The guards have a special security team that recognizes this specific badge.

1. The ID Scanners (ITGB1 and MRC2): These are proteins on the surface of the lung cells. They act like security scanners that spot the fungus's "FleA badge."
2. The Grab-and-Throw (Endocytosis): Once the scanners spot the badge, they grab the fungus and pull it inside the cell.
3. The Trash Can (LAMP1): Once inside, the fungus is dumped into a cellular "trash can" (a lysosome). This is a place where bad things are broken down and destroyed.

What the paper says:
The researchers found that the fungus's FleA protein binds directly to two specific guards on the cell surface: ITGB1 and MRC2.

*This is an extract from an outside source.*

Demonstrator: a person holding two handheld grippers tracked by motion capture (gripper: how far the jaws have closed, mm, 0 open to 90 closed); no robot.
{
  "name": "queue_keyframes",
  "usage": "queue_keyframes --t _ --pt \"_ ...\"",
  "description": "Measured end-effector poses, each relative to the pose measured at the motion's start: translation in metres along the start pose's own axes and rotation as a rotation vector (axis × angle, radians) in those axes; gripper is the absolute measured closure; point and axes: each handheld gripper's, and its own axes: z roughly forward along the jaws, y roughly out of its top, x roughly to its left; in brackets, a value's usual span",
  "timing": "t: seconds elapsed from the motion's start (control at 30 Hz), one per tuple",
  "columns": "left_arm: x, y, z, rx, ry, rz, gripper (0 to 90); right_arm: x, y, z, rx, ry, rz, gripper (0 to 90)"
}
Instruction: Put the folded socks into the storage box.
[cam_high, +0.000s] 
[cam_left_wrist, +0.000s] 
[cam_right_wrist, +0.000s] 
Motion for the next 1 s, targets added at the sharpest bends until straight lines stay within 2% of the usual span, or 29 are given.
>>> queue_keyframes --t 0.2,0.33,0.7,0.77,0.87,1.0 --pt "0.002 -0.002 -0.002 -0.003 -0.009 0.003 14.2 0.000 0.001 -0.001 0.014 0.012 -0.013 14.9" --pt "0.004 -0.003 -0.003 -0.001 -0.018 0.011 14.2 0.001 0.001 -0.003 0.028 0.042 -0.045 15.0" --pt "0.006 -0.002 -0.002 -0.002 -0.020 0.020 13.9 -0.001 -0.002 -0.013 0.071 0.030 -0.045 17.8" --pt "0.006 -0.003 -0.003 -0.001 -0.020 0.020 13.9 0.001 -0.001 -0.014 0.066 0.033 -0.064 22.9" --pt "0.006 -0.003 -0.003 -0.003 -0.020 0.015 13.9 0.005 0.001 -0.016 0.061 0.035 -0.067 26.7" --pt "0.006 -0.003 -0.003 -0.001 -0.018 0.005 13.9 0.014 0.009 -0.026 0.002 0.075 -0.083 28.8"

• The Process: The fungus lands, the guards (ITGB1/MRC2) grab it, and they haul it inside the cell.
• The Journey: Inside the cell, the fungus is passed to the "trash can" (LAMP1).
• The Outcome: By trapping the fungus inside the cell and sending it to the trash, the guards prevent it from growing its dangerous tentacles outside.

The "Aha!" Moment:
The researchers proved this by turning off the "scanners" (ITGB1 and MRC2) using a special tool (siRNA). When the scanners were turned off, the fungus wasn't grabbed. It stayed outside, grew its tentacles, and the city (the lung) got damaged.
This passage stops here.